Adieu, mon cher ami. Écrivez, je vous en prie, à Linant qu’il a besoin d’avoir une conduite très-circonspecte ; que rien n’est plus capable de lui faire tort que de se plaindre qu’il n’est pas assez bien chez un homme à qui il est absolument inutile, et qui, de compte fait, dépense pour lui seize cents francs par an. Une telle ingratitude serait capable de le perdre. Je vous ai toujours dit que vous le gâtiez. Il s’est imaginé qu’il devait être sur un pied brillant dans le monde, avant d’avoir rien fait qui pût l’y produire. Il oublie son état, son inutilité, et la nécessité de travailler ; il abuse de la facilité que j’ai eue de lui faire avoir son entrée à la Comédie ; il y va tous les jours, sur le théâtre, au lieu de songer à faire une pièce.
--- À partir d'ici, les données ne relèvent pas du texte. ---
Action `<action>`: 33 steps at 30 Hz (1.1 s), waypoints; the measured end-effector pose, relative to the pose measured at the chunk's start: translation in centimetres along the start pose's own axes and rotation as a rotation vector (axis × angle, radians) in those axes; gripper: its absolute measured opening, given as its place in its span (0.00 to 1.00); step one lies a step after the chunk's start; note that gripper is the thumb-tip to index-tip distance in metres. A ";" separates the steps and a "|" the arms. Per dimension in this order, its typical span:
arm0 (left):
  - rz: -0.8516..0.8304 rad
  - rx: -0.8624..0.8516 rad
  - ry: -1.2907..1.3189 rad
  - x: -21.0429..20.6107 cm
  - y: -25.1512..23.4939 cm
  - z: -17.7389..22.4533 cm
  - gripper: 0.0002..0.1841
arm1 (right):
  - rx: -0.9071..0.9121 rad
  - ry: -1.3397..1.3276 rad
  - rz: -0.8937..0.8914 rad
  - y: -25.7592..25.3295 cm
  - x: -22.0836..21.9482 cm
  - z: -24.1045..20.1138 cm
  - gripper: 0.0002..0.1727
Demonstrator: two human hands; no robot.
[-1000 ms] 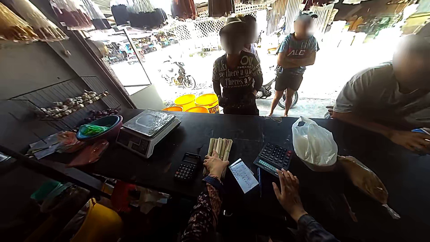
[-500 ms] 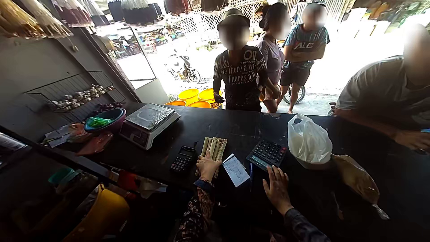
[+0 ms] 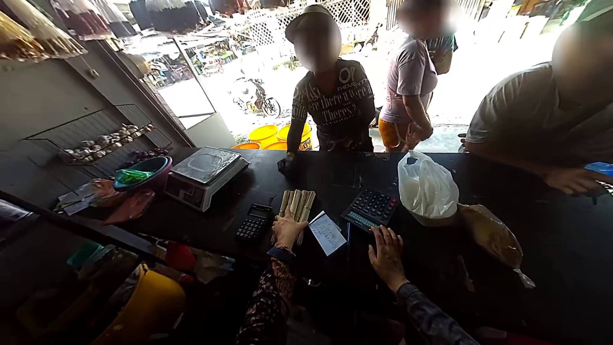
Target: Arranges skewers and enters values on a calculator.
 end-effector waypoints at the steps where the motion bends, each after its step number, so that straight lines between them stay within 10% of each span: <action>1: -0.011 0.000 0.001 -0.1 0.1 -0.3 0.61 | 0.000 0.012 -0.004 0.0 0.0 0.0 0.30; 27: -0.027 -0.047 0.008 3.4 -7.7 -6.6 0.61 | -0.147 0.158 0.031 0.2 0.5 0.2 0.30; 33: -0.012 -0.028 -0.026 3.2 -6.8 -6.6 0.62 | 0.085 0.160 0.139 0.4 0.8 -1.9 0.27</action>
Point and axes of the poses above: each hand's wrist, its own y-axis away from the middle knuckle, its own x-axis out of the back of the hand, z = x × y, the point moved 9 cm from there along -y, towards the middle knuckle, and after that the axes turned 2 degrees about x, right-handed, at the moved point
Il a fait en deux ans une scène qui ne vaut rien ; et il se croit un personnage, parce qu’il va au théâtre et chez Procope[1]. Je lui pardonne tout, parce que vous le protégez ; mais, au nom de Dieu, faites-lui entendre raison, si vous en espérez encore quelque chose.


394. — Á M. DE MONCRIF.

Je suis très-flatté, je vous assure, mon cher monsieur, de recevoir quelques-uns de vos ordres ; mais je crains bien de ne pouvoir les exécuter. M. Falkener[2], mon ami, n’est point à Alexandrie, mais à Constantinople, dont il doit partir incessamment. Il est vrai qu’il a du goût pour l’antiquaille, mais ce n’est ni pour alun, borax, terre sigillée ou plante marine. Son goût se renferme dans les médailles grecques et dans les vieux auteurs : de sorte qu’excepté les draps et les soies, auxquels il s’entend parfaitement bien, je ne lui connais d’autre intelligence que celle d’Horace et de Virgile, et des vieilles monnaies du temps d’Alexandre. Cependant, monsieur, s’il lui tombe entre les mains quelque coquille de colimaçon turc, quelques morceaux de soufre du lac de Sodome, quelque araignée ou

  1. C’est toujours le nom que porte un café de la rue de l’Ancienne-Comédie, en face duquel était la Comédie française, de 1689 à 1770. Ce café avait été établi par François Procope Couteaux, d’une famille noble de Palerme, vers 1689.
  2. Voyez ci-dessus, lettre 351 ; et tome II, pages 537 et 547.